● **Assigned task**
Take the data below and extract the lines from the one with "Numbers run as" to the one with "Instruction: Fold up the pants", inclusive, exactly as written.

Collected data entries:
_ _ _ _ _

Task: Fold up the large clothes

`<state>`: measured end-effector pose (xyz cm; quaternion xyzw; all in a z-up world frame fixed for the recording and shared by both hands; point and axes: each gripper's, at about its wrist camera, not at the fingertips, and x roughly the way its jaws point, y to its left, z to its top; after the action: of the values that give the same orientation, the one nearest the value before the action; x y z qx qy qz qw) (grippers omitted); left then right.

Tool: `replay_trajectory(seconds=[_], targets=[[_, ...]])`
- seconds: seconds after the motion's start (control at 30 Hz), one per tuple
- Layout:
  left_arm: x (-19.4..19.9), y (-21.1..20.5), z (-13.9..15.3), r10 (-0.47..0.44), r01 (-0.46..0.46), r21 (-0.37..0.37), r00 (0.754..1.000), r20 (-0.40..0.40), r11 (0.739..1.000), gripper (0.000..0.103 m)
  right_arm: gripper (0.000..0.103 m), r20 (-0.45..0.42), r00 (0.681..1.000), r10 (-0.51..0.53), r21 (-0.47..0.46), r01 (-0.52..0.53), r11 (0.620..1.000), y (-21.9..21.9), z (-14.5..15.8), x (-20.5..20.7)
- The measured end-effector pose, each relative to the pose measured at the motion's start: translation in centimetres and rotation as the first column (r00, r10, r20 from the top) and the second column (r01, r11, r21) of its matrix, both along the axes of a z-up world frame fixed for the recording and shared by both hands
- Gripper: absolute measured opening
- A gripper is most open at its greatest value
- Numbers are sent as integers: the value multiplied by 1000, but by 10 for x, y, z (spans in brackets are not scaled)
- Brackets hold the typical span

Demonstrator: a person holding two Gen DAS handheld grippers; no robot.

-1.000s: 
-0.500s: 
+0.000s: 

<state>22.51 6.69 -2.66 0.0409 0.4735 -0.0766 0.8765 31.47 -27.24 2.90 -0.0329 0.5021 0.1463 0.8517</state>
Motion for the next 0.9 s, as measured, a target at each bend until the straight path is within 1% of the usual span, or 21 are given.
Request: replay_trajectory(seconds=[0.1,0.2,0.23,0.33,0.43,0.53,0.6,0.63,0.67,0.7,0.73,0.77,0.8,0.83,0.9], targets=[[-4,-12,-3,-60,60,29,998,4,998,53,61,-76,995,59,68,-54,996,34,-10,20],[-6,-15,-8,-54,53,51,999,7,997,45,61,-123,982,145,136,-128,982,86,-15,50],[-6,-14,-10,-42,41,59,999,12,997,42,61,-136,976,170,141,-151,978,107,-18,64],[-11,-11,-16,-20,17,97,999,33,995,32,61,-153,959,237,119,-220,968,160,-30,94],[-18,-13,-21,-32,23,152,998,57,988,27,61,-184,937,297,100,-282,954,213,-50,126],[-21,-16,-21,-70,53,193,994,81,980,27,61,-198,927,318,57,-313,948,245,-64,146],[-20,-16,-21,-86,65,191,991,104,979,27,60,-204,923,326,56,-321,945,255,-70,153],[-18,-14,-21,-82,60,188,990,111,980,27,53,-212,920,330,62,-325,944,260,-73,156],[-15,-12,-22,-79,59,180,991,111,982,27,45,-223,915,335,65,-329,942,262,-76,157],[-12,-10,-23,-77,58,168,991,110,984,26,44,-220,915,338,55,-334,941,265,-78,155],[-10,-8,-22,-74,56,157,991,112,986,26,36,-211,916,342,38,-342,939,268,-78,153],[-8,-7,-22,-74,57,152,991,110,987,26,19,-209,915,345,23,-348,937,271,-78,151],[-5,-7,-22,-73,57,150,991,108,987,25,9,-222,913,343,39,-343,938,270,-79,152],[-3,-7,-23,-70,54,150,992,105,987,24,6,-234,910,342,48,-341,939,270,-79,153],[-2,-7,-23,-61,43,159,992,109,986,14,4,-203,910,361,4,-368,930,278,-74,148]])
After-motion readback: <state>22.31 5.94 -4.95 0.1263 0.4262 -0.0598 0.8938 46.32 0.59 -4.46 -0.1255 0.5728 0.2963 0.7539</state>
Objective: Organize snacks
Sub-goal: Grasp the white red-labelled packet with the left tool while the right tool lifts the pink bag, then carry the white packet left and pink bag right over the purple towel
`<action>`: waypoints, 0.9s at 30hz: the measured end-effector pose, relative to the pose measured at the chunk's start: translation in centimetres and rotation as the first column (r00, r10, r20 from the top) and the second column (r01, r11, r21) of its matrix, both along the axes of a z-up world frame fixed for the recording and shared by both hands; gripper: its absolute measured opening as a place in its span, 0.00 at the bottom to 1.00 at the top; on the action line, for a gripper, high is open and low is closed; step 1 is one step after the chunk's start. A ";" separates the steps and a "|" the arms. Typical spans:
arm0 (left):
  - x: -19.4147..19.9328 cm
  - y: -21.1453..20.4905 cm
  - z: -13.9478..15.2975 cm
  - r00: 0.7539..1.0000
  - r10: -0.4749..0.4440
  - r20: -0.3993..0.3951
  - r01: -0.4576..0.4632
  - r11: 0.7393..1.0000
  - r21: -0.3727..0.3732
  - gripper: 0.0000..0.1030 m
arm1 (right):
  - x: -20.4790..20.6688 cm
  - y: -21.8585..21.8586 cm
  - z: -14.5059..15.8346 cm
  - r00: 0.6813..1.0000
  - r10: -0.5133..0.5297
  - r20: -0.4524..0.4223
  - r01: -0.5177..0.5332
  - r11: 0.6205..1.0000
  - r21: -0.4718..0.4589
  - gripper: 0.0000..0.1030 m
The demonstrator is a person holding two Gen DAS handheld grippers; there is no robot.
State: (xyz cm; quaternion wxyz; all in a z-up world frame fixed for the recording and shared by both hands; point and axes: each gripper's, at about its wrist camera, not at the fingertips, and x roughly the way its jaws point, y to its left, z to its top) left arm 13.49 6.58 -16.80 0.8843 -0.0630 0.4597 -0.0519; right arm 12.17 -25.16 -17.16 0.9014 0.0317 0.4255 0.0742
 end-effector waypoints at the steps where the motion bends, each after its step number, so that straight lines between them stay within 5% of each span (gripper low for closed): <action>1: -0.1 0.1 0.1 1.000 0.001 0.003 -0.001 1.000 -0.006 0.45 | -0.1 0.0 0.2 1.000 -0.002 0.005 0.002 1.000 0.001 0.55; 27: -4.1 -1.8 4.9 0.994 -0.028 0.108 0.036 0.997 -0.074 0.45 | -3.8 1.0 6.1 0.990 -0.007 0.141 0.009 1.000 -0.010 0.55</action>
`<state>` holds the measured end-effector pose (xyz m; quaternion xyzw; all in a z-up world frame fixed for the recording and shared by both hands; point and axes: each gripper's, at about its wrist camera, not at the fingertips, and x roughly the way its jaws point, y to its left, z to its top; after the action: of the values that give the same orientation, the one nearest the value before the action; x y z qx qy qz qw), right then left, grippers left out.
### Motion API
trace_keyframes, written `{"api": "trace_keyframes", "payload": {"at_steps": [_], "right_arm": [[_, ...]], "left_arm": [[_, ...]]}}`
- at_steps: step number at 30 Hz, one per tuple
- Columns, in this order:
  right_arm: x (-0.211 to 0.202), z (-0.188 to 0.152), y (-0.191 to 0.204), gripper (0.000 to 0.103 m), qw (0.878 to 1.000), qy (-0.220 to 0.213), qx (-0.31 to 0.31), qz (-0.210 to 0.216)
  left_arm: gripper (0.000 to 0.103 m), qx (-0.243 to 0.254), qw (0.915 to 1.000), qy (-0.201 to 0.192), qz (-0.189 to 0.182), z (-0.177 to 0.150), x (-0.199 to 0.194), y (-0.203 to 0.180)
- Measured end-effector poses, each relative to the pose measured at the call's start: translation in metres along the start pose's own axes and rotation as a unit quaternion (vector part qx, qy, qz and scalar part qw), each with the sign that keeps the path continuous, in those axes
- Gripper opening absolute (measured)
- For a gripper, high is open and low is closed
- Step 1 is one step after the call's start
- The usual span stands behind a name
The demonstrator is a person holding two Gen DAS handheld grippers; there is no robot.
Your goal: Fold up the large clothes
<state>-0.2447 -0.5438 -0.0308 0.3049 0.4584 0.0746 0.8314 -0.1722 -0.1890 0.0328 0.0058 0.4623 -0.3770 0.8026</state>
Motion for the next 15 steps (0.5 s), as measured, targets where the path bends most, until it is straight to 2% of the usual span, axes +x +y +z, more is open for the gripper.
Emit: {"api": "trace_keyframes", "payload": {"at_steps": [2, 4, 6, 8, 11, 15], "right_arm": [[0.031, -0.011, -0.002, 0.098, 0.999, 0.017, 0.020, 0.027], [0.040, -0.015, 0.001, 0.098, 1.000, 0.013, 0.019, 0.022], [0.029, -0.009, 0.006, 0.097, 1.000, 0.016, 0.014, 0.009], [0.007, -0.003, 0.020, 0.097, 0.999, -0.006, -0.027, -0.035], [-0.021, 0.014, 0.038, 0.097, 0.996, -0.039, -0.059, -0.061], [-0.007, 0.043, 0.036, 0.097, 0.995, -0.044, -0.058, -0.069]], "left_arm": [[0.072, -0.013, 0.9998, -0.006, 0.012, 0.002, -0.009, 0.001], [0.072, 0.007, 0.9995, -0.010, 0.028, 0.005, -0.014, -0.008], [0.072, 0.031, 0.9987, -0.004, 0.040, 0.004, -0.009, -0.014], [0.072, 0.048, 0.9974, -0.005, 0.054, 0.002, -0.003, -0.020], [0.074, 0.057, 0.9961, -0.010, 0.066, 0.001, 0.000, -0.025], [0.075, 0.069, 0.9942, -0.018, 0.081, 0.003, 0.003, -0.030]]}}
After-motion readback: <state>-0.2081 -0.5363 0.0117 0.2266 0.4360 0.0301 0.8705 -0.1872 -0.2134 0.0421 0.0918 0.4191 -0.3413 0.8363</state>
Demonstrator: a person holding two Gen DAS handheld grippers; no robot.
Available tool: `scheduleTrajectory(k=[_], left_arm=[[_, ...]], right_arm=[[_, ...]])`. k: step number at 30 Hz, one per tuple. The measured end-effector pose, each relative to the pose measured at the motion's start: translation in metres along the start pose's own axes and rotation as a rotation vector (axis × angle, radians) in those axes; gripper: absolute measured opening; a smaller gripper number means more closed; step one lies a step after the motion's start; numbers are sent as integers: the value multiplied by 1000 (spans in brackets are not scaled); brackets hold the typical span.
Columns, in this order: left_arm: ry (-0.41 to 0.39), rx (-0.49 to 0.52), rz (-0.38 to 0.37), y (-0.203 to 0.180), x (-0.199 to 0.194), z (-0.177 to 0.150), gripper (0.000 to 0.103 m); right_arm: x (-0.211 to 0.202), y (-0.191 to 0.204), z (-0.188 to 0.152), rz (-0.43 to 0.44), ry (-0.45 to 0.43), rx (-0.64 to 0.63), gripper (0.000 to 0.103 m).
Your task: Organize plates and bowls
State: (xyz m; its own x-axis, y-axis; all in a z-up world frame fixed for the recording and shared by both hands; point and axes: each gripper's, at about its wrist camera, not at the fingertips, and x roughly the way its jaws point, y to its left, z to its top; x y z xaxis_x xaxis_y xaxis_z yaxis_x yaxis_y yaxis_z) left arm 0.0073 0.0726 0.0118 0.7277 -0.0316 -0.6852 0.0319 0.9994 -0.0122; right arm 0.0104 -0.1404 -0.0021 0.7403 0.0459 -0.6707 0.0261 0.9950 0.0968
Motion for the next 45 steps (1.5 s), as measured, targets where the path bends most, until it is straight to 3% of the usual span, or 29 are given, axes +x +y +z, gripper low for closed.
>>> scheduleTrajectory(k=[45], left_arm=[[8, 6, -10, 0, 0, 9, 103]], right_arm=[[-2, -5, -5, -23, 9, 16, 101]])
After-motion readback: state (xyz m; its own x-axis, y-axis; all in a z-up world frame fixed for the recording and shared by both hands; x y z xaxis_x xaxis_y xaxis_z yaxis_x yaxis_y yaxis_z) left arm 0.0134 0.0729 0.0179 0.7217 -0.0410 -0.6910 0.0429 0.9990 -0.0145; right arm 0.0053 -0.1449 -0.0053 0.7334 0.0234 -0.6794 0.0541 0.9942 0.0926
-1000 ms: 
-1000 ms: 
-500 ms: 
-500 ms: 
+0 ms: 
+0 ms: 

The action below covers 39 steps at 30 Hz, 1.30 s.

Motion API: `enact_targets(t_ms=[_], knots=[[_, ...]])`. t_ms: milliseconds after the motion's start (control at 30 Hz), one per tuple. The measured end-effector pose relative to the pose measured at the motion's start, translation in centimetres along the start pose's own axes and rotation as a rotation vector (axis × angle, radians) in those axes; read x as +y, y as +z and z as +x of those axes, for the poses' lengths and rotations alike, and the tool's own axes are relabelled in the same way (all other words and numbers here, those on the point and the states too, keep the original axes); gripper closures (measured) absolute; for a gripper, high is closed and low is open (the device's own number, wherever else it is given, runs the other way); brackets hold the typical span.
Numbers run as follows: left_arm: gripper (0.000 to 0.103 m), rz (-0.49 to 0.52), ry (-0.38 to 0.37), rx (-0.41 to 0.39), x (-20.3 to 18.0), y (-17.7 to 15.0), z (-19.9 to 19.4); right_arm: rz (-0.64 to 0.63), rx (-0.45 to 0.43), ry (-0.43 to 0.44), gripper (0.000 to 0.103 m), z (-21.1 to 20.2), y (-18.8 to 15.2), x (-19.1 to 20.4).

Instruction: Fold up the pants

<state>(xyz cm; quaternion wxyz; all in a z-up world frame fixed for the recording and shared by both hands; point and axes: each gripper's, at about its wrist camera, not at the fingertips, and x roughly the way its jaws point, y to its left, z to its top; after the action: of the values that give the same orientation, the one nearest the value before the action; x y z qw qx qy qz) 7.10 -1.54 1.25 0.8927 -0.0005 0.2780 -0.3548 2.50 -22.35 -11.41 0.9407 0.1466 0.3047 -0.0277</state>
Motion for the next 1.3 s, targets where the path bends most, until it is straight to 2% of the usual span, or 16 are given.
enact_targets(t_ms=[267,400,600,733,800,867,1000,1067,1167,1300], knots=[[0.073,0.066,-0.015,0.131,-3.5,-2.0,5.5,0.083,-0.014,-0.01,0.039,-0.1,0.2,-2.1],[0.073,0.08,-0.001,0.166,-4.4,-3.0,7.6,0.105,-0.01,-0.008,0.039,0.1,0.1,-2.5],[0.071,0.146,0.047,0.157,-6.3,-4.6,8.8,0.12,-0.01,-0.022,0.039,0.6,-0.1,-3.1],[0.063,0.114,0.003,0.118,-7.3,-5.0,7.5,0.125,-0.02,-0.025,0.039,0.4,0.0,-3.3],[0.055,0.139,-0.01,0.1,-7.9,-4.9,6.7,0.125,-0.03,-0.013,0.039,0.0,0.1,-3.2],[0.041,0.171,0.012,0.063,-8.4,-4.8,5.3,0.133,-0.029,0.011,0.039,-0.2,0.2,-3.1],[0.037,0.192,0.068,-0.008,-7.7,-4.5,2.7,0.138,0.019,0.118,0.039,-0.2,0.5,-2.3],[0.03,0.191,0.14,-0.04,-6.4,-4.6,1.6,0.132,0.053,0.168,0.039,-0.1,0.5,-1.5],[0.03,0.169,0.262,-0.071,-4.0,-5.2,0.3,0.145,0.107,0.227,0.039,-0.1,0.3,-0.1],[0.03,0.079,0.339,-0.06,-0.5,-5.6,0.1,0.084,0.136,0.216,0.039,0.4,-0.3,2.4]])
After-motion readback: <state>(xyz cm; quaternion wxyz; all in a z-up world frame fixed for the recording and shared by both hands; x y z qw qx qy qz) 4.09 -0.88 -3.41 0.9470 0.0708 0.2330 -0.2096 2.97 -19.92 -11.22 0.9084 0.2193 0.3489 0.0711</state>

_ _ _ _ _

● **Reply**
Numbers run as follows: left_arm: gripper (0.000 to 0.103 m), rz (-0.49 to 0.52), ry (-0.38 to 0.37), rx (-0.41 to 0.39), x (-20.3 to 18.0), y (-17.7 to 15.0), z (-19.9 to 19.4); right_arm: rz (-0.64 to 0.63), rx (-0.45 to 0.43), ry (-0.43 to 0.44), gripper (0.000 to 0.103 m), z (-21.1 to 20.2), y (-18.8 to 15.2), x (-19.1 to 20.4).

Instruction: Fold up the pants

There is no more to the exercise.